We know we can use parametrization $t$ to solve the line integral (standard way for solving the line integral.)
But, We also know that, when we have the line integral that has path independent, we can considering the Exact ODE as an integrand and solve or find the function $f(x,y)$ that satisfies the Exact DE, then just applying substitution for the upper and lower bound of the integral.
For example:
$$\int_{(5,1)}^{(2,3)} (1+y^{-1})\,\mathbb dx -xy^{-2}\,\mathbb dy=\left[x+xy^{-1}+C\right]_{(5,1)}^{(2,3)}$$
Which is $f(x,y)=x+xy^{-1}+C$ is a function that satisfies the Exact DE (The Integrand).
My question is:
What if i have the integrand, which is Non-Exact DE? If i found the integrating factor and makes it Exact, could it be work for solving the Regular Line Integral using that Path Independent Integral?
For example, i have:
$$\int_{(5,1)}^{(2,3)} (y^2+y)\,\mathbb dx -x\,\mathbb dy$$
(We know that integrand is Non-Exact DE)
In other words, is it possible solving line integral with path independece of integral method if the integrand is Non-Exact DE?
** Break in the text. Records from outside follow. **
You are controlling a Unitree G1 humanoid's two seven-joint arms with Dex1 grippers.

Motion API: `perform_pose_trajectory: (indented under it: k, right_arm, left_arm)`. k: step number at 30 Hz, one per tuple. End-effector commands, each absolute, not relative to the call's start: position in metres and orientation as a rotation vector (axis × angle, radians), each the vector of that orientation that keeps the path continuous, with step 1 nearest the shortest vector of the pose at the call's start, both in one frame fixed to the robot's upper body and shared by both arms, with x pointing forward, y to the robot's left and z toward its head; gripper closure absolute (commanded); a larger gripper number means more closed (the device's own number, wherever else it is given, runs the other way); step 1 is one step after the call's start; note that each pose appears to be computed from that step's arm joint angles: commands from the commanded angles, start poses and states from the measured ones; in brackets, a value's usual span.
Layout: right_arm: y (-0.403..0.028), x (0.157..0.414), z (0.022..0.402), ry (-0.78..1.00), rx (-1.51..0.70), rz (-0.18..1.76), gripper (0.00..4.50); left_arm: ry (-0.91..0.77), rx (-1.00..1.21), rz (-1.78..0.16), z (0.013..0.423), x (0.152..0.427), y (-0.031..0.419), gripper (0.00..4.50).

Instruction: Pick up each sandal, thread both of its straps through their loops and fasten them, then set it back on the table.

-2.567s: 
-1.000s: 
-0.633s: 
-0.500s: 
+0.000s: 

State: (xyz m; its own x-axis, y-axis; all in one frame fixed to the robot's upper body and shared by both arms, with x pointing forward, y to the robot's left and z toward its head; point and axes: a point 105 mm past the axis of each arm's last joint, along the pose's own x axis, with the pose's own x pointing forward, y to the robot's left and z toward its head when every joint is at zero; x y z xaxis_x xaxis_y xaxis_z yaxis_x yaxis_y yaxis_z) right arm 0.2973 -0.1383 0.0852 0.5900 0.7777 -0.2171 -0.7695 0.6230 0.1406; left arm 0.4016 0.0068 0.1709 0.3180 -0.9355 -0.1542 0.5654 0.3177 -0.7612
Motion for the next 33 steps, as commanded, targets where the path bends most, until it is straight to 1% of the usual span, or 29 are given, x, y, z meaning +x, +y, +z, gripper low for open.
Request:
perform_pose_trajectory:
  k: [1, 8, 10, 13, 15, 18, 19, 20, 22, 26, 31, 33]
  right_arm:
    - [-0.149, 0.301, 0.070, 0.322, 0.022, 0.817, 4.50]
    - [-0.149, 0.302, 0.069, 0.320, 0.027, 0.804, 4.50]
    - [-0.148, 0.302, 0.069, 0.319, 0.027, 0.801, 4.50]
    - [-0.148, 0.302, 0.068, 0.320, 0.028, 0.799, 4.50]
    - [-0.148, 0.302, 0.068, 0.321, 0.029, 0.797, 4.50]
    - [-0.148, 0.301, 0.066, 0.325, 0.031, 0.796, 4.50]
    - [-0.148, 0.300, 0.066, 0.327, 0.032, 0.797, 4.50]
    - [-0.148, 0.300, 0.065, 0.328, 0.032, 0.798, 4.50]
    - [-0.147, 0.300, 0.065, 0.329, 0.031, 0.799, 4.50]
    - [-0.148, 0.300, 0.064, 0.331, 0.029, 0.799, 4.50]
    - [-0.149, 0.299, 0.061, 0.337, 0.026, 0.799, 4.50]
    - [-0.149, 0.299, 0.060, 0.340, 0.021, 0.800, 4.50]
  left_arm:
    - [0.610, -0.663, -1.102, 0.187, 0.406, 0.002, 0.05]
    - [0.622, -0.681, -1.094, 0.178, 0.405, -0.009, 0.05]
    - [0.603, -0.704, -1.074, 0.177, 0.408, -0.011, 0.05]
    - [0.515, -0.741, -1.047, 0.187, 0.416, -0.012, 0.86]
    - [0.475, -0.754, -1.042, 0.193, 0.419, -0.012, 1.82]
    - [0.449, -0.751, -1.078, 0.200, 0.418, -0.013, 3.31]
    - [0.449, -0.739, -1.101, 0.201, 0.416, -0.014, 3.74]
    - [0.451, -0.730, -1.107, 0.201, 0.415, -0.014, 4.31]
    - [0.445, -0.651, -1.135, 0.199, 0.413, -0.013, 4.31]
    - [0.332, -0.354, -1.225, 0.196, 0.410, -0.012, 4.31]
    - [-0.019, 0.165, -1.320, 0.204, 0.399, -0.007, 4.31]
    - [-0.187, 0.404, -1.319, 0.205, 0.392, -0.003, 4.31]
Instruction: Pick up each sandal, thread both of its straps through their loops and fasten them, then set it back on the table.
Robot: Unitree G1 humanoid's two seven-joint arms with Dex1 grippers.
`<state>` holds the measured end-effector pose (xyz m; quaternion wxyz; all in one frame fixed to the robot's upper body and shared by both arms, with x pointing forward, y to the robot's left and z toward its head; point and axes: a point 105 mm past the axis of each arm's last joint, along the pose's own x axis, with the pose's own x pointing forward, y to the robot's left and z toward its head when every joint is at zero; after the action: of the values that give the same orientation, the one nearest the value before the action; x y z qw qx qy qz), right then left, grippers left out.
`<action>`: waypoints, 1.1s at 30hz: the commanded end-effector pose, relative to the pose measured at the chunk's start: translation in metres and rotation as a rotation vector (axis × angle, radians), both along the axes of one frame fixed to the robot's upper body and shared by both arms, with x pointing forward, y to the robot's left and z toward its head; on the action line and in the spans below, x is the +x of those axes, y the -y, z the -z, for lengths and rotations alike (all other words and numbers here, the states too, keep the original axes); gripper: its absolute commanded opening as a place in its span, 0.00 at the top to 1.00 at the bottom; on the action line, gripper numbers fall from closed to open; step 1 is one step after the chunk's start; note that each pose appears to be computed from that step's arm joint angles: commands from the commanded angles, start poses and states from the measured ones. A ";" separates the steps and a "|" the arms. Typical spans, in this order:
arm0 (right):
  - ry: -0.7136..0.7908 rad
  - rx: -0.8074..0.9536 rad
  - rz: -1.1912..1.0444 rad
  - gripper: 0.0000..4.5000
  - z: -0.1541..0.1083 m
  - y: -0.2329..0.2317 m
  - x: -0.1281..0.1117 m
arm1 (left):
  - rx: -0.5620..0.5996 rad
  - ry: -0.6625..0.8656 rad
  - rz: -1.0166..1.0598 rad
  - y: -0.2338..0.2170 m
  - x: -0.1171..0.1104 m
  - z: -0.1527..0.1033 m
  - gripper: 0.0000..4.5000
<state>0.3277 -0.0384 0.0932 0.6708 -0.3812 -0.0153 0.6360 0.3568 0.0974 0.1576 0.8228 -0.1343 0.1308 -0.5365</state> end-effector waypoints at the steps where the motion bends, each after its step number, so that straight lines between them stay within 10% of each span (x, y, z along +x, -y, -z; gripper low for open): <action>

Sorry if my question unclear, and please to tell me if you have a question for this.
No, this won't work. If the differential is not exact, the line integral will depend on the path. You will need a parameterization of the path to perform the integral.
Note also that even if you have an exact differential, the integral can still depend on the path. For example,
$$ \int_{(5,0)}^{(3,4)}\frac{-y\,dx + x\,dy}{x^2+y^2}. $$
Although the integrand is an exact differential of $\tan^{-1}(y/x)$, the integral still depends on the path taken between the points. To see this for yourself, the circle of radius $5$ passes through both points. Try integrating one direction on it, then the other.